- Assignment
Show all lines from the data that include the word "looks".

------ Material provided ------

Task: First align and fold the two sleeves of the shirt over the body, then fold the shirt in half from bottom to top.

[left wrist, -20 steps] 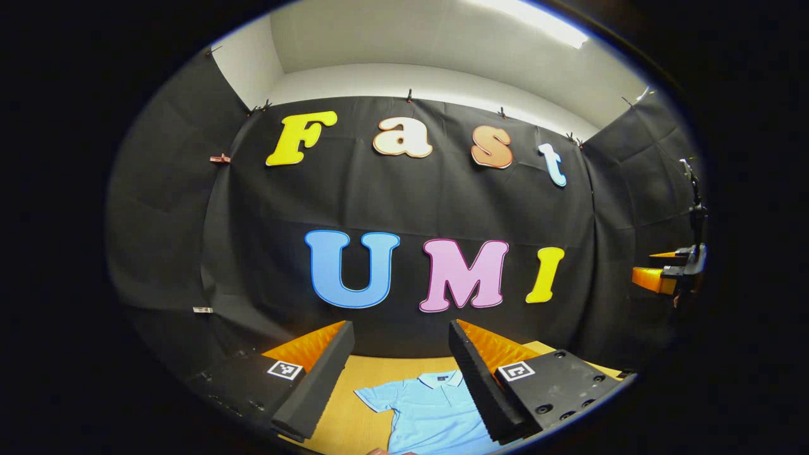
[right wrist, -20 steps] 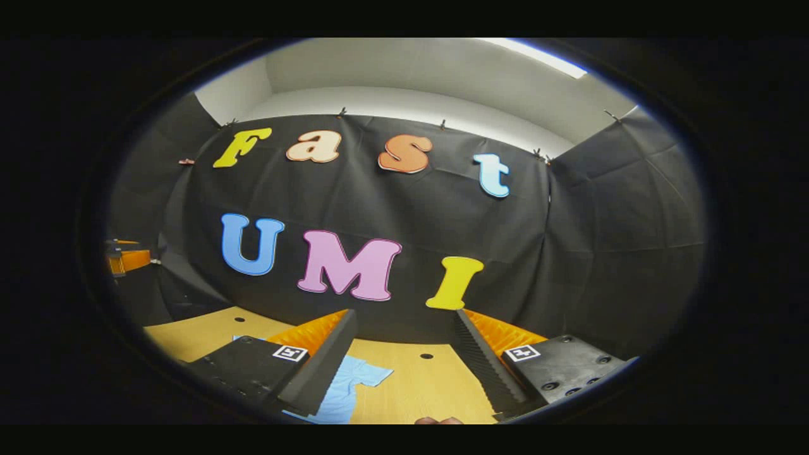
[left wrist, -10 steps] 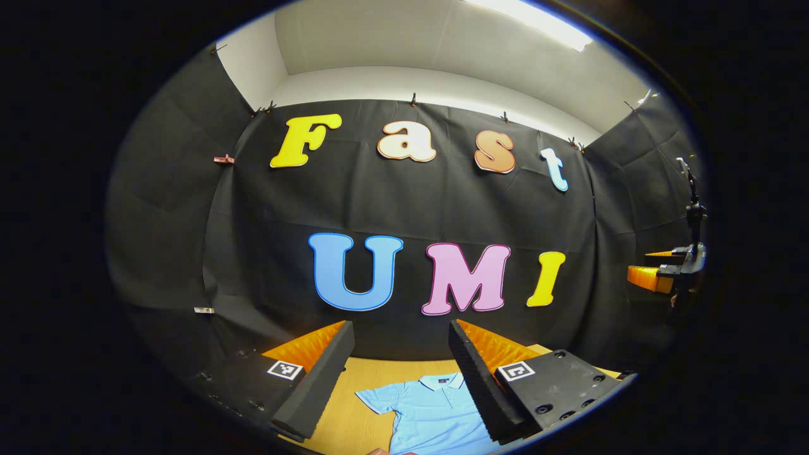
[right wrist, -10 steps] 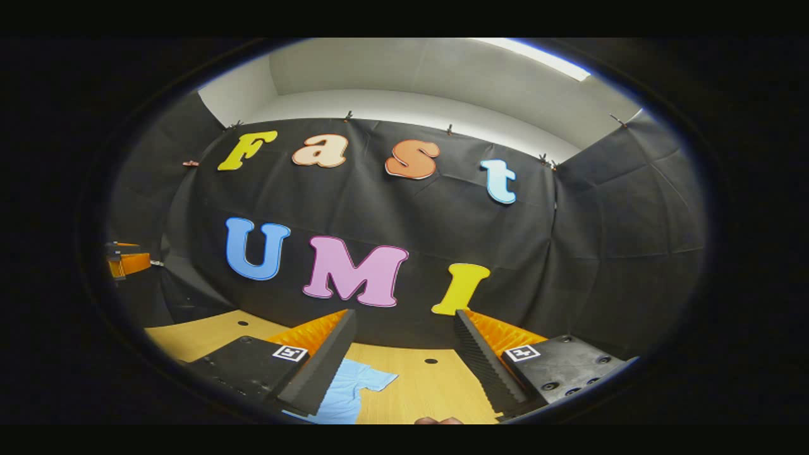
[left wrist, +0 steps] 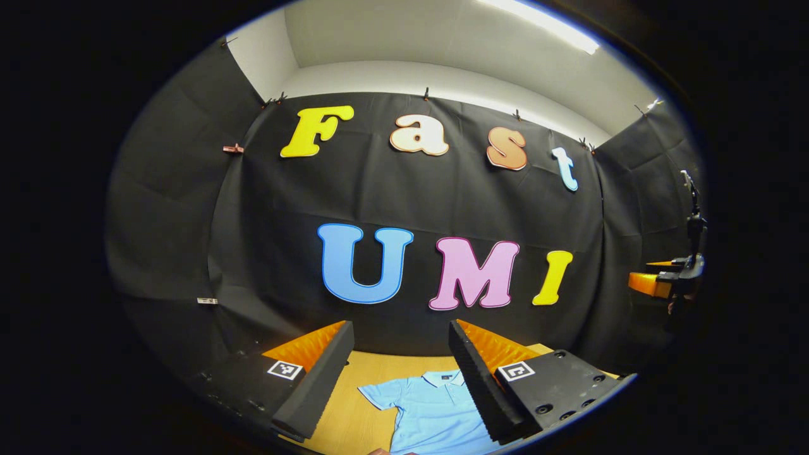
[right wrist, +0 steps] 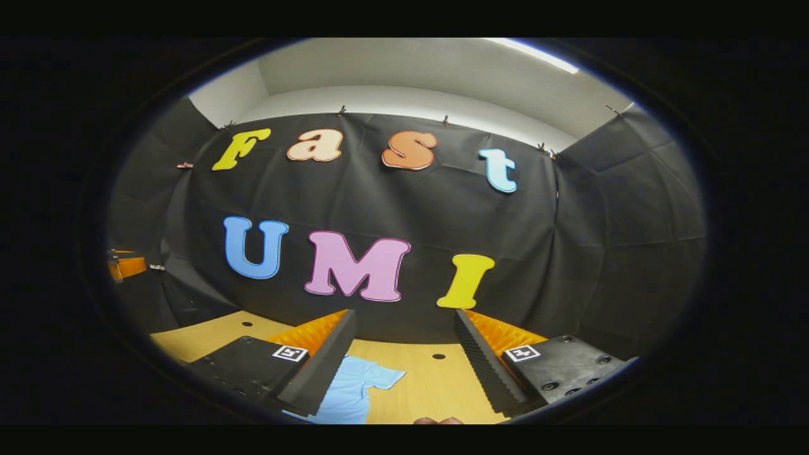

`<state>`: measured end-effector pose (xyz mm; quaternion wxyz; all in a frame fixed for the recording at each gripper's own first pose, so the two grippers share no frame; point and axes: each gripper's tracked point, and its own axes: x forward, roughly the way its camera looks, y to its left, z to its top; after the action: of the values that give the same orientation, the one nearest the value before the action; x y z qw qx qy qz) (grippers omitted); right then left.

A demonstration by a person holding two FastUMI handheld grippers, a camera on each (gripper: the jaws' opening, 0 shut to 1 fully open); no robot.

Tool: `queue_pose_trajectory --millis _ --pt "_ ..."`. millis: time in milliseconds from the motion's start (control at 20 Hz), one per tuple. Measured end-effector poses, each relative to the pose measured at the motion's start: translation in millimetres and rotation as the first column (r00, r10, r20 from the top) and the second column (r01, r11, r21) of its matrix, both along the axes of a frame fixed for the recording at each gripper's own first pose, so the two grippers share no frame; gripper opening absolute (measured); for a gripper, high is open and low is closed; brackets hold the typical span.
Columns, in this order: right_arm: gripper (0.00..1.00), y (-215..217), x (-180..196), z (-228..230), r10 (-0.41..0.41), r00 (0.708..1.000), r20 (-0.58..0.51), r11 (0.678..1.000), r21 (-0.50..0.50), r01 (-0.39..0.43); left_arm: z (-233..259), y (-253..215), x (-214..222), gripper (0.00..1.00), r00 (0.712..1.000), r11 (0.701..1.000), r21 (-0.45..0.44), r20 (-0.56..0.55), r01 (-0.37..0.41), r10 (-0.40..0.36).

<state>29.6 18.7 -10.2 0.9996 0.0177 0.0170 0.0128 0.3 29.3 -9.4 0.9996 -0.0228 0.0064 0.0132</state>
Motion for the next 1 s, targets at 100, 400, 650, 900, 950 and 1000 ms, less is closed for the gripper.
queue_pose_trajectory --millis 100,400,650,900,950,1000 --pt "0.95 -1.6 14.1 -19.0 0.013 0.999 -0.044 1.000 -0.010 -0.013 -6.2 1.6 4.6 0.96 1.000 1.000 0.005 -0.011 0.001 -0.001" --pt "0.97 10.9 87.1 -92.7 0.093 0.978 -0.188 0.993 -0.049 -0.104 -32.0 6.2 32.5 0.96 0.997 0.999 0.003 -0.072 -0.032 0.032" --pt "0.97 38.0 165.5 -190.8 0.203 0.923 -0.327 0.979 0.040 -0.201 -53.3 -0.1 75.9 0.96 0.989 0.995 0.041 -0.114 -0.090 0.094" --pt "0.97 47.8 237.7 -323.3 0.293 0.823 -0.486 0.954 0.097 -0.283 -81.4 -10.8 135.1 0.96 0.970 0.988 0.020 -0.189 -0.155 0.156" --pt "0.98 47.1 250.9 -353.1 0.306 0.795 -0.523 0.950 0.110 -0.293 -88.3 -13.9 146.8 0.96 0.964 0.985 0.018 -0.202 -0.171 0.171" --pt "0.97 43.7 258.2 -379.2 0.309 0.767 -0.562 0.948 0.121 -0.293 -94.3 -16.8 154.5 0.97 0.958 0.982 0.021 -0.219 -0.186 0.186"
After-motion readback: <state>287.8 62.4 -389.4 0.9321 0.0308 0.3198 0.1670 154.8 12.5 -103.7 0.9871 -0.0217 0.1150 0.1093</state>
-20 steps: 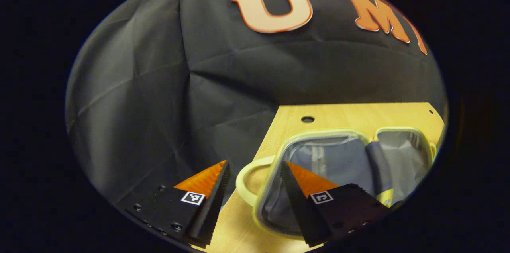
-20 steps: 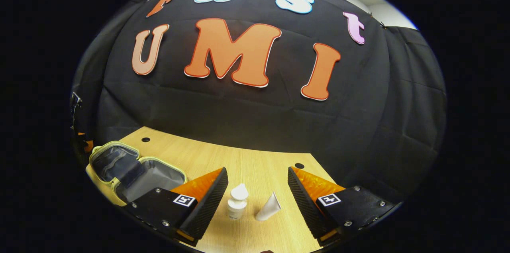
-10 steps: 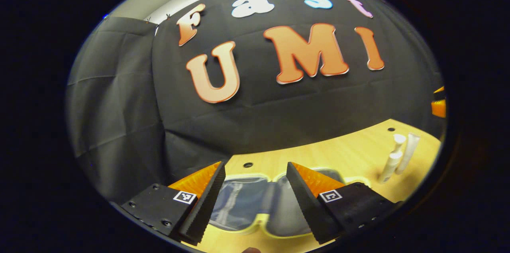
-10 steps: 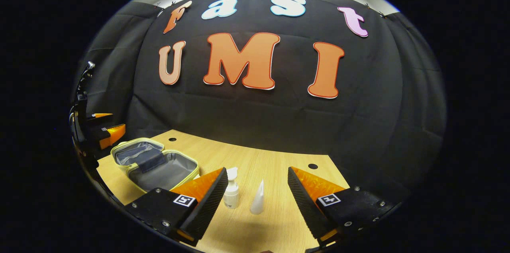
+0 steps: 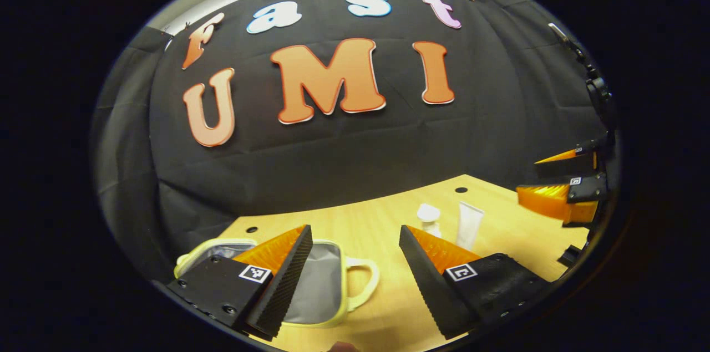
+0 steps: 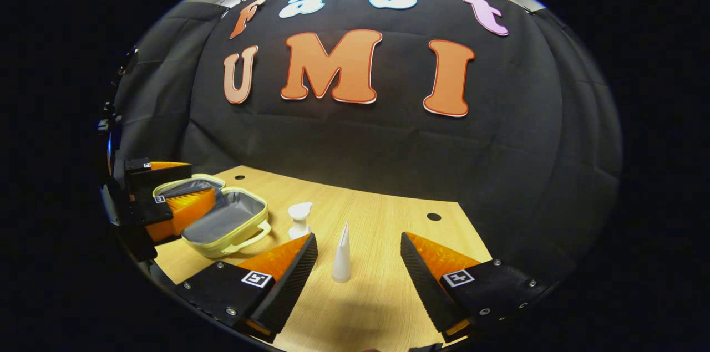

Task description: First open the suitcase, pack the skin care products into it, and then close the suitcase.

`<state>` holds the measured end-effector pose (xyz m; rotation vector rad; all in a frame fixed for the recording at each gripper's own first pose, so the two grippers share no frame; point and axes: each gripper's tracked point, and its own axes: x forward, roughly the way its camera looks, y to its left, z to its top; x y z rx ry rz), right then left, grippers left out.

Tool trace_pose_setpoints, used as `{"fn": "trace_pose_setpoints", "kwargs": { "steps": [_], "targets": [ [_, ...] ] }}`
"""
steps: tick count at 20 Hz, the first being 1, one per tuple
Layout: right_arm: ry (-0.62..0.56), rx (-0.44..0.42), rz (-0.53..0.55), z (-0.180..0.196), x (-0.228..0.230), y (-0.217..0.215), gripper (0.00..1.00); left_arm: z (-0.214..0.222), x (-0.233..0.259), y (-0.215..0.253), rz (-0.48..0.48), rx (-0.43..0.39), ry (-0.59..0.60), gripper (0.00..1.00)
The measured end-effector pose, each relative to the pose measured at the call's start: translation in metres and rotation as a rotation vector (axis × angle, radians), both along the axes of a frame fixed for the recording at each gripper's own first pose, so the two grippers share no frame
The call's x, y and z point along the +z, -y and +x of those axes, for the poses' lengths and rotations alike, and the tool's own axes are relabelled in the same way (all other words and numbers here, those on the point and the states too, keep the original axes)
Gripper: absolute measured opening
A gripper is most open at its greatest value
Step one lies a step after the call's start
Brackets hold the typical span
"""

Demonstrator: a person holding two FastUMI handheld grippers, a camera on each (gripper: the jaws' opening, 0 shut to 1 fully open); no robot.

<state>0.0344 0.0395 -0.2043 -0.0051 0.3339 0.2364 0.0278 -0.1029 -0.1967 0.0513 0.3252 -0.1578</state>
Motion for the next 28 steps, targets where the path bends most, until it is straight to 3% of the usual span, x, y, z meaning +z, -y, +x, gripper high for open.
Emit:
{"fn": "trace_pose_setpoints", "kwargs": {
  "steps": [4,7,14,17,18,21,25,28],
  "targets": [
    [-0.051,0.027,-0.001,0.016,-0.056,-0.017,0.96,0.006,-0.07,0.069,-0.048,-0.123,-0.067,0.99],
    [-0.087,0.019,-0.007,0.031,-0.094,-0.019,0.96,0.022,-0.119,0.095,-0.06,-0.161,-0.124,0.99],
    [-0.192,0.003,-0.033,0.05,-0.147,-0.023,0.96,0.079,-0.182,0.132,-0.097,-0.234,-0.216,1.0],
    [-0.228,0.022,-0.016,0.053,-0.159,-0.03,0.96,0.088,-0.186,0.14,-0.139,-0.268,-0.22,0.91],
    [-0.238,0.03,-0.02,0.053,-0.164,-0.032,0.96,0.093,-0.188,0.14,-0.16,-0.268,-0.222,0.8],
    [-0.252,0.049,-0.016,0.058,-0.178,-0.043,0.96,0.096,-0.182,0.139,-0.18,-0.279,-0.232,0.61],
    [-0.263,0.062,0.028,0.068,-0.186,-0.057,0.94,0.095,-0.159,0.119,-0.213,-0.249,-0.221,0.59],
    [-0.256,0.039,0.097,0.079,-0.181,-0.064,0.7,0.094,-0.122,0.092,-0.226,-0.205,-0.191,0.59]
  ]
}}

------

- Solution to the problem
`<state>`: measured end-effector pose (xyz mm; quaternion wxyz; all in a frame fixed for the recording at each gripper's own first pose, so the two grippers share no frame; point and axes: each gripper's tracked point, and its own axes: x forward, roughly the way its camera looks, y to its left, z to its top; after the action: of the values that give the same orientation, the one nearest the value before the action; x y z qw qx qy qz) (grippers omitted); right then left.
`<state>` holds the measured end-effector pose (xyz m; rotation vector rad; all in a frame fixed for the recording at each gripper's own first pose, so the two grippers share no frame; point and axes: each gripper's tracked point, and its own axes: x forward, roughly the way its camera looks, y to its left, z to its top; x y z rx ry rz), right then left, grippers left out.

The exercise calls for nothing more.